▶ [Requirement]: Copy each line that includes the string "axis" from the material into your answer.

--- Available data Enclosed Below ---

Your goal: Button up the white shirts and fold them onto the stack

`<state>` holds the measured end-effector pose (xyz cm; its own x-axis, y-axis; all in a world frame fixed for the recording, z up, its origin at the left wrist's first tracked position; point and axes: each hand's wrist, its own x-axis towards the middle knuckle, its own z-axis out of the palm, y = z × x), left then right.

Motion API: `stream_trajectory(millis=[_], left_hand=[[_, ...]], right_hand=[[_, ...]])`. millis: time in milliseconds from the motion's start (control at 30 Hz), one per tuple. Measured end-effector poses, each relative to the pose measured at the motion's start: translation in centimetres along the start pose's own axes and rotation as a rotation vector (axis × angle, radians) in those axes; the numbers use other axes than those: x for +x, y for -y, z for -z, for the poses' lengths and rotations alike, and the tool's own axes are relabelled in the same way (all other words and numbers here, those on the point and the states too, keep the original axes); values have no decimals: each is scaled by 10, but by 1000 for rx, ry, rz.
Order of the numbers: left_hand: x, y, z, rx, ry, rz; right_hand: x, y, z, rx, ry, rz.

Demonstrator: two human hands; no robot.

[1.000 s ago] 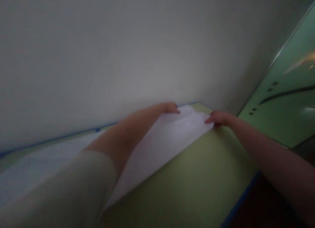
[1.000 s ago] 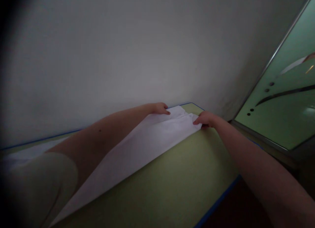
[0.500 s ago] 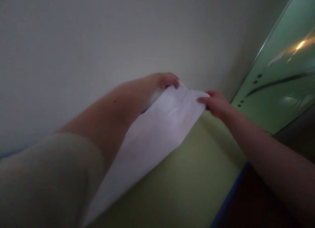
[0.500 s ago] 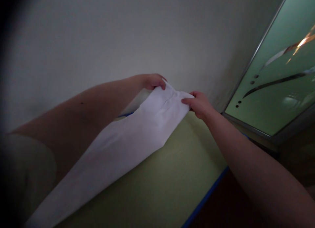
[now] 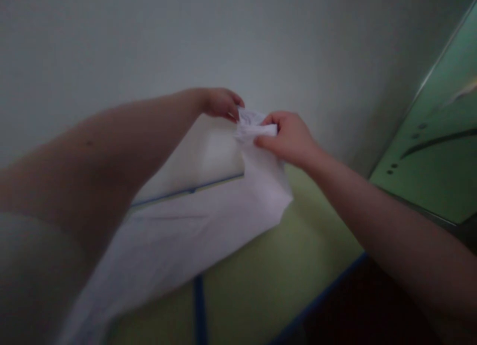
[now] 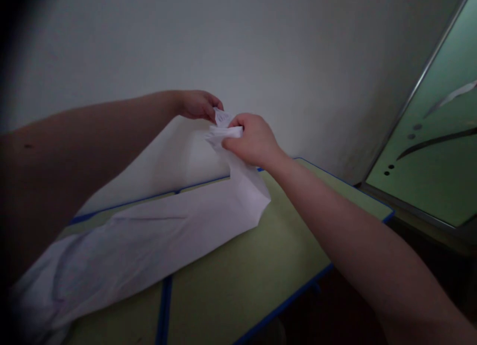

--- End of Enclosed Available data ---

▶ [Reply]:
`<state>` holds the measured end-effector pose (xyz cm; its own x-axis, y-axis; all in a world frame fixed for the recording, z up, its origin at the left wrist's first tracked position; point and axes: each hand's wrist, its own x-axis towards the middle knuckle, its own z-axis out of the palm, y = z × x), left then right.
Motion API: `stream_trajectory(millis=[_], left_hand=[[_, ...]], right_hand=[[_, ...]])`. millis: time in milliseconds from the motion's start (control at 30 Hz), one per tuple. Measured end-effector poses, each relative to the pose measured at the motion's start: translation in centimetres along the start pose's own axes and rotation as a rotation vector (axis × angle, radians) in those axes; the numbers use other axes than those: x for +x, y for -y, z for -z, for the poses' lengths and rotations alike, and the tool's own axes are relabelled in the same way (all other words and numbers here, those on the point and the states too, keep the original axes); values have no decimals: each is scaled by 10, but by 1000 for rx, ry, rz.

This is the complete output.